(Supplied data Opens)

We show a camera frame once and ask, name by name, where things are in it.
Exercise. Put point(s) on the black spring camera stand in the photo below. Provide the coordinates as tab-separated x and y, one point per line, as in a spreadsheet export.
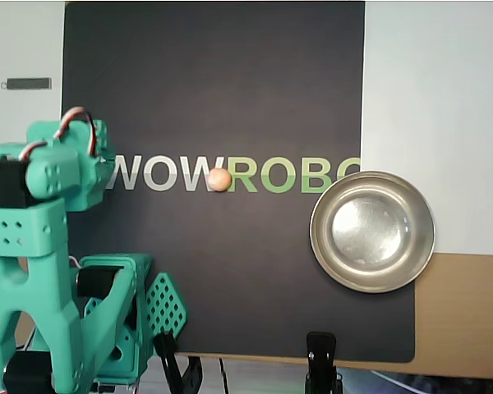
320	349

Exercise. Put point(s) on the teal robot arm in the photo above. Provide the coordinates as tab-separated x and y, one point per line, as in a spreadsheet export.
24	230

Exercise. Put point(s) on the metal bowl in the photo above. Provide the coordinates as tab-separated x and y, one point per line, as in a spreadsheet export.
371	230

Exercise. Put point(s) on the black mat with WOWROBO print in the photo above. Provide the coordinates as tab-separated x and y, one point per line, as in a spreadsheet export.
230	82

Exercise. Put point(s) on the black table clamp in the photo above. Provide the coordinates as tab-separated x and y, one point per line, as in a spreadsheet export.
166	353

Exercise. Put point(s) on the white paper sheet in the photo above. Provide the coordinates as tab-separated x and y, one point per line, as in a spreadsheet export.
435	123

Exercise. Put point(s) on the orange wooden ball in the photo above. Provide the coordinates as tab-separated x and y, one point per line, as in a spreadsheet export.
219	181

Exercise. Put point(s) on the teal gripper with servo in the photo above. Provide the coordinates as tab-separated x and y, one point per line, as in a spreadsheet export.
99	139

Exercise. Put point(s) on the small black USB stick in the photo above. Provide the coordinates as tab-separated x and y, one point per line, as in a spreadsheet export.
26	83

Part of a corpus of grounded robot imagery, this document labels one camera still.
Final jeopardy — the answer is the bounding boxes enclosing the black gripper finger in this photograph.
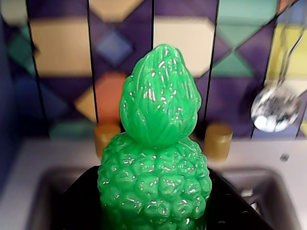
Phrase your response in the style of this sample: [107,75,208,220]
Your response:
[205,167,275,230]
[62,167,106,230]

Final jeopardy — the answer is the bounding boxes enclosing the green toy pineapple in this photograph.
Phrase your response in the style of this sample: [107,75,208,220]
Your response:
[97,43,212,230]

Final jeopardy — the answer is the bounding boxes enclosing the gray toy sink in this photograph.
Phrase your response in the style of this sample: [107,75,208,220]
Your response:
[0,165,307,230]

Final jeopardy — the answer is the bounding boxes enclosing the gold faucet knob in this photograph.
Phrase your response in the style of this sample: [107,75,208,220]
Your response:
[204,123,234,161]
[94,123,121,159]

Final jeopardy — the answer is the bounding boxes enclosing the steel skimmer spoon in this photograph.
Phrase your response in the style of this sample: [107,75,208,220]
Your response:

(Supplied data Closes)

Problem to work on :: If a record holds a picture, leave the picture out, but repeat every line exactly.

Result for this task ::
We show a camera frame once and ask, name by name, where things are in it.
Exercise. Put point(s) on the black spring camera stand in the photo below. Provide the coordinates as tab-separated x and y, one point per line, as in a spreadsheet export.
320	349

Exercise. Put point(s) on the teal robot arm in the photo above. Provide the coordinates as tab-separated x and y, one point per line, as in a spreadsheet export.
24	230

Exercise. Put point(s) on the metal bowl in the photo above. Provide the coordinates as tab-separated x and y, one point per line, as in a spreadsheet export.
371	230

Exercise. Put point(s) on the black mat with WOWROBO print in the photo above. Provide the coordinates as tab-separated x and y, one point per line, as in a spreadsheet export.
230	82

Exercise. Put point(s) on the black table clamp in the photo above. Provide the coordinates as tab-separated x and y, one point per line, as in a spreadsheet export.
166	353

Exercise. Put point(s) on the white paper sheet in the photo above. Provide the coordinates as tab-separated x and y, one point per line, as in a spreadsheet export.
435	123

Exercise. Put point(s) on the orange wooden ball in the photo above. Provide the coordinates as tab-separated x and y, one point per line, as in a spreadsheet export.
219	181

Exercise. Put point(s) on the teal gripper with servo in the photo above. Provide the coordinates as tab-separated x and y, one point per line, as in a spreadsheet export.
99	139

Exercise. Put point(s) on the small black USB stick in the photo above. Provide the coordinates as tab-separated x and y, one point per line, as in a spreadsheet export.
26	83

Part of a corpus of grounded robot imagery, this document labels one camera still.
Final jeopardy — the answer is the bounding boxes enclosing the black gripper finger in this photograph.
Phrase your response in the style of this sample: [107,75,208,220]
Your response:
[205,167,275,230]
[62,167,106,230]

Final jeopardy — the answer is the bounding boxes enclosing the green toy pineapple in this photograph.
Phrase your response in the style of this sample: [107,75,208,220]
Your response:
[97,43,212,230]

Final jeopardy — the answer is the bounding boxes enclosing the gray toy sink in this photograph.
Phrase your response in the style of this sample: [107,75,208,220]
Your response:
[0,165,307,230]

Final jeopardy — the answer is the bounding boxes enclosing the gold faucet knob in this photograph.
Phrase your response in the style of this sample: [107,75,208,220]
Your response:
[204,123,234,161]
[94,123,121,159]

Final jeopardy — the answer is the bounding boxes enclosing the steel skimmer spoon in this photograph.
Phrase your response in the style of this sample: [107,75,208,220]
Your response:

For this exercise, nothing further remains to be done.